Yeah. I think that’s a really good point. And yeah, I’m seeing that too. All over LinkedIn everyone’s changing jobs. And like you said, especially in sales, because it almost seems like the typical path of a sales rep is to just hop from one company to another. And they’re probably thinking that they’re just leveling up every time they switch opportunities, which they probably are because they’re probably getting really competitive offers. And that’s why I think it’s really important to give them a compelling offer. That’s how you get them in the door and that’s how you’re going to motivate them. No one wants to, I mean, they would have to really believe in your product or service to take on something risky, like a commission only position.

Mike:

Yeah, it is. It’s very tempting to say, Hey, I’ve got something that’s great, but you better prove it. You better be able to prove it to them. And you better show that you’ve got a pipeline that’s going to support the statements that you’re gonna make. Anymore, you generally don’t see commission only sales roles out there. I think those are nearly gone.

Tanner:

Yeah. And let’s be honest that people offer a commission only are doing that because they don’t have any money and they don’t have any leads in the pipeline. They’re starting from ground zero. They don’t know how to sell and that’s their solution because it doesn’t cost them anything if they don’t perform.

Mike:

Yeah, you’re absolutely right. And I think, you know, going back to one of the things I said, a good reps going to sniff that out and they know that.

Tanner:

Yeah. And I mean, it’s a two way street, right? I mean, you need to show them that you trust their ability to sell and paying them a base salary is a great way to do it.

Mike:

Yeah, I agree.

Have a process, back yourself up.

Tanner:

So, Mike, what are some good ways to make sure you’re hiring the right sales rep during the interview process?

Mike:

Well, I think Tanner, what you said right there is key, that last piece of it: having an interview process. So, you know, you need to be consistent, like the same measure twice cut once, you know, have a process, back yourself up. So having a defined interview process with a key set of questions that you’re going to ask every rep, every candidate, having a scorecard to evaluate them. Because if you rely on memory and come back later, you’re probably going to stick to one or two things that really stood out in that interview. And those may be misleading indicators that you’re going to stick to. And having third-party data, something that’s going to help you remove human bias and subjectivity from the process. So things such as, you know, sales specific assessments that are going to help you uncover the things below the surface that good interviewers are going to be able to mask in the process.

Tanner:

So, you mentioned some sales assessments, what other forms of third-party data do you usually employ?

Mike:

Yeah, well first, you know, sales specific assessments, so that’s the one. The other thing that you can look at is the hiring background. So the things that you’re able to ask of a previous employer believe it or not, I think people brush over that, but there’s a lot of value in confirming some of that data. I think data that you can get that is maybe not scientific, but it’s going to carry a little bit more subjectivity to it, but even references now I’m not talking about the references that a candidate is going to provide you, I’m talking about references that you can find on your own. And that could be things such as common, LinkedIn connections or folks that you know that they’ve worked with in the past that maybe are not even connections of yours.

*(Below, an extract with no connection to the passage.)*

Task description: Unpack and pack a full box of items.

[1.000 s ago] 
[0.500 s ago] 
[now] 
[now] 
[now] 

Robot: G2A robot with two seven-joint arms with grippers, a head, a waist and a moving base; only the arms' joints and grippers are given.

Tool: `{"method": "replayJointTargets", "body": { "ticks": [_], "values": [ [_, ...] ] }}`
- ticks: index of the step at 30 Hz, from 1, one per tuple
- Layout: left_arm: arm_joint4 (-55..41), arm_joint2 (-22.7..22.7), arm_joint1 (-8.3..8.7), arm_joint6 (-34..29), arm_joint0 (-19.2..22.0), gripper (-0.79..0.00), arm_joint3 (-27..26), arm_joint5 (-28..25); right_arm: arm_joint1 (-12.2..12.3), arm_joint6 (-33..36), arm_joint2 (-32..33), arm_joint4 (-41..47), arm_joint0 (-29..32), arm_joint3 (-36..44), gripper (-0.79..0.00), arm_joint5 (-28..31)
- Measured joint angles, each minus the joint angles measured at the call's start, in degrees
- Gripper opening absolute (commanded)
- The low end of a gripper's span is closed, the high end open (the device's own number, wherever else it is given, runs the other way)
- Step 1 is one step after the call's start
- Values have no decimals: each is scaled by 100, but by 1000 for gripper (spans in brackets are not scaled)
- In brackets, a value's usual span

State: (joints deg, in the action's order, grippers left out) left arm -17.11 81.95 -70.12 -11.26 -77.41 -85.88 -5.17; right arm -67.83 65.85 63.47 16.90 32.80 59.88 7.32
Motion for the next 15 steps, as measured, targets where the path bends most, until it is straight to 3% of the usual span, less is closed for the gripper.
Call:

If you can reach out to those folks and confirm, you know, certain details about previous work history I think that’s additional data that will serve you well.

I think a lot of companies fall into that trap.

Tanner:

Yeah. I mean, absolutely. You know, having a solid interview process is super important for your business, not even just as sales reps, but any hire that you make. So Mike, the golden question we talked about this a little bit earlier, but do you recommend poaching sales reps from competitors or even just other companies?

Mike:

That’s a great question. I think there’s a lot of different ways you can answer this one. You know, my first thought is only if they fit your environment. So I would highly recommend you don’t seek out someone else’s rep just because of where they were employed, you know, a competitor or a company you idolize for one reason or another.

I mean, specifically poaching, you know, I think it really just depends on the industry too. I mean, there’s some industries where it’s very incestuous and it’s very common for employees to move around and on their own or because they’re poached. But in others it’s a bad idea. It creates a lot of bad blood between companies that while they may compete with each other, also have some areas where they collaborate. And so I think that can be disruptive, I think most important, or most importantly you know, having a process to ensure you’re not hiring someone else’s cast off is key when you’re trying to take someone from a competitor or someone else in the industry. You know, I think a lot of companies fall into that trap. I think they’re trying to find a shortcut to grow revenue and they don’t always take into account the negative implications of poaching or even just pulling somebody from the same industry at times.

Tanner:

Yeah. And I mean, I’m sure people or companies and competitors getting in fights where they just poach each other’s people and they end up probably in a bidding war with, you know, the compensation that they’re offering. They just keep having to go up and up and up with that.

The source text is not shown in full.